=== PROBLEM TO WORK ON ===
Would it be possible to quote, exactly and in full, the lines from the one with "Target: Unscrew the" through the end of the entries below?

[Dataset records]
+++

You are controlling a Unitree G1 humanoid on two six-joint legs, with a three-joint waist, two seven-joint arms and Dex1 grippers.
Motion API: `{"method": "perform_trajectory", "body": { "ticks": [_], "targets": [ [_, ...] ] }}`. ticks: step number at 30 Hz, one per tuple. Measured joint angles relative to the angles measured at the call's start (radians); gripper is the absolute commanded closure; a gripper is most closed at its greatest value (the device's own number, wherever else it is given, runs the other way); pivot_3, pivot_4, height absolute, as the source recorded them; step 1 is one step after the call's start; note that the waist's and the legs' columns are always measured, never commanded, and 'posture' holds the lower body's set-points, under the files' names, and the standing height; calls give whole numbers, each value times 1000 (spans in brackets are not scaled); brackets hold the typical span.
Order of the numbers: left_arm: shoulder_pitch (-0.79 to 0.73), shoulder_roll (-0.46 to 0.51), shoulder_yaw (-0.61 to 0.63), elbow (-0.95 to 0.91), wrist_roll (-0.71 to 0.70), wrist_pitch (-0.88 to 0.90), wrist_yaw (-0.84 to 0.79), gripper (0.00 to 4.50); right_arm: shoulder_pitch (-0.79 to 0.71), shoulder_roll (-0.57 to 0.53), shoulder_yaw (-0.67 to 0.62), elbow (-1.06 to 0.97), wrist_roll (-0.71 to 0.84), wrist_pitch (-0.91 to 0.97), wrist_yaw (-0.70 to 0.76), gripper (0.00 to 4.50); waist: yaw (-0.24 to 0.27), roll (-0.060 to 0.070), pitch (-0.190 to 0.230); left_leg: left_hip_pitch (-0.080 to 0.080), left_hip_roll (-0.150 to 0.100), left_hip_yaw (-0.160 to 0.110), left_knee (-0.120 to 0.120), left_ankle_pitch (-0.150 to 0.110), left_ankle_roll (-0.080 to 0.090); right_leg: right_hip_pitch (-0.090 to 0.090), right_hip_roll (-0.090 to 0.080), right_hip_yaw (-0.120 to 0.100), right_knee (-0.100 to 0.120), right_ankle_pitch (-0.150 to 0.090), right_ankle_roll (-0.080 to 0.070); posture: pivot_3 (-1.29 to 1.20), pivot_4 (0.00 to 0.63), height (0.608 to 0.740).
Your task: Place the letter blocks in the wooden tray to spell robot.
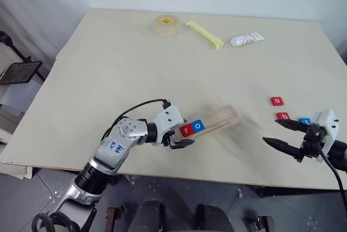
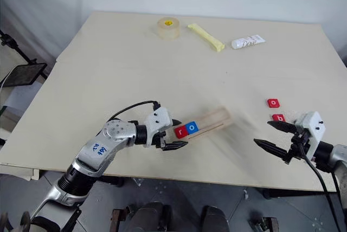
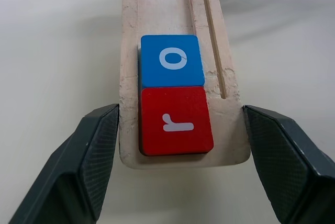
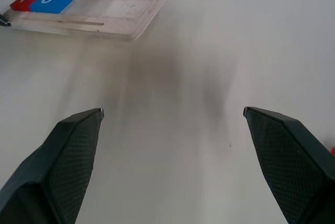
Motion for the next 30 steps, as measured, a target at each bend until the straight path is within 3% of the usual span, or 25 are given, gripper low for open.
{"method": "perform_trajectory", "body": {
  "ticks": [9,30],
  "targets": [
    [-70,0,-88,83,61,-67,-109,1097,136,-40,-93,4,12,-20,91,0,-3,0,0,0,0,1,0,0,0,0,1,0,0,0,0,0,150,740],
    [-157,-103,-122,248,130,-184,-196,1097,280,32,-169,-163,59,5,-19,0,-2,0,0,0,0,1,1,0,1,0,1,1,0,0,1,0,150,740]
  ]
}}
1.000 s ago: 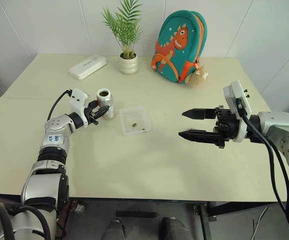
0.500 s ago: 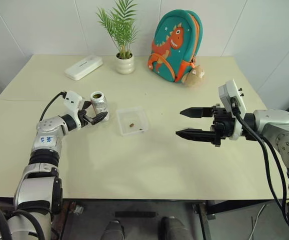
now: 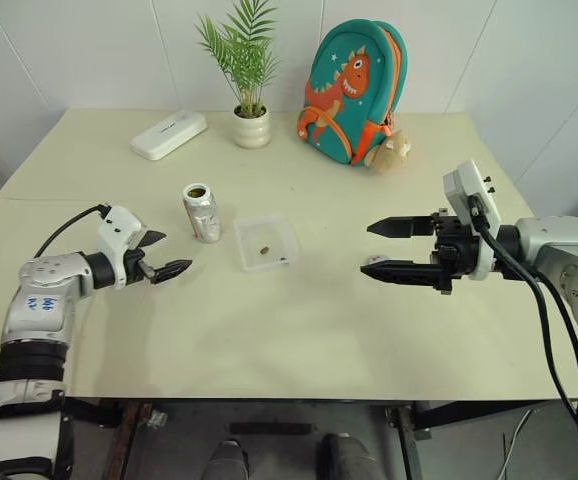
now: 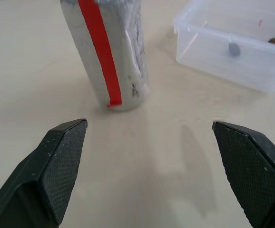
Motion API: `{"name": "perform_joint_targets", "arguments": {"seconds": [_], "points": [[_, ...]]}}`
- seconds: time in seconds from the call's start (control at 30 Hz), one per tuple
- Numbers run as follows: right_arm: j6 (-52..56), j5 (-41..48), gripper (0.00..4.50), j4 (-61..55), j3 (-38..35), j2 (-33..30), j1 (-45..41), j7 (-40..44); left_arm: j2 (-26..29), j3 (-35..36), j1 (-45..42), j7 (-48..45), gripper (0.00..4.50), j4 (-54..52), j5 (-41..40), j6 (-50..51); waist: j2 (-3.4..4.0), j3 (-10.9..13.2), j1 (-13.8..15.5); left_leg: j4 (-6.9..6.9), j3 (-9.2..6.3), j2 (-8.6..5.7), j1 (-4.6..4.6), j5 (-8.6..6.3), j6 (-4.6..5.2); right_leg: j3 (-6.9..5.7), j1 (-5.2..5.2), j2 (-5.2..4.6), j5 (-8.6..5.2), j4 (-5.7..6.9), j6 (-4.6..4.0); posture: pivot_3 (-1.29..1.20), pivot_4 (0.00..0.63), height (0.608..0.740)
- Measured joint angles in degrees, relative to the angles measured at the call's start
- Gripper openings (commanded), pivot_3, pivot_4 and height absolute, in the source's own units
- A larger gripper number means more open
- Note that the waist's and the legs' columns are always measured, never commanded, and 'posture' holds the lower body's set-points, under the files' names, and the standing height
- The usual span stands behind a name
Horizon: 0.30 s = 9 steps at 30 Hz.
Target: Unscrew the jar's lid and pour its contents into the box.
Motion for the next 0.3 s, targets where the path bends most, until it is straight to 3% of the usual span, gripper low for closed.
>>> {"name": "perform_joint_targets", "arguments": {"seconds": [0.3], "points": [[-0.2, -1.2, 4.5, 0.9, -2.4, -2.7, 2.1, 1.1, 5.1, 8.7, 0.3, -9.1, 4.49, -2.7, -10.6, 2.4, 0.01, 0.0, 0.0, -0.05, 0.05, 0.03, 0.01, -0.02, 0.01, 0.0, -0.03, 0.0, -0.04, -0.05, -0.08, 0.0, 0.15, 0.74]]}}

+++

=== WORKED SOLUTION ===
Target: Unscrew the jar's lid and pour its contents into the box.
Motion for the next 0.3 s, targets where the path bends most, until it is straight to 3% of the usual span, gripper low for closed.
>>> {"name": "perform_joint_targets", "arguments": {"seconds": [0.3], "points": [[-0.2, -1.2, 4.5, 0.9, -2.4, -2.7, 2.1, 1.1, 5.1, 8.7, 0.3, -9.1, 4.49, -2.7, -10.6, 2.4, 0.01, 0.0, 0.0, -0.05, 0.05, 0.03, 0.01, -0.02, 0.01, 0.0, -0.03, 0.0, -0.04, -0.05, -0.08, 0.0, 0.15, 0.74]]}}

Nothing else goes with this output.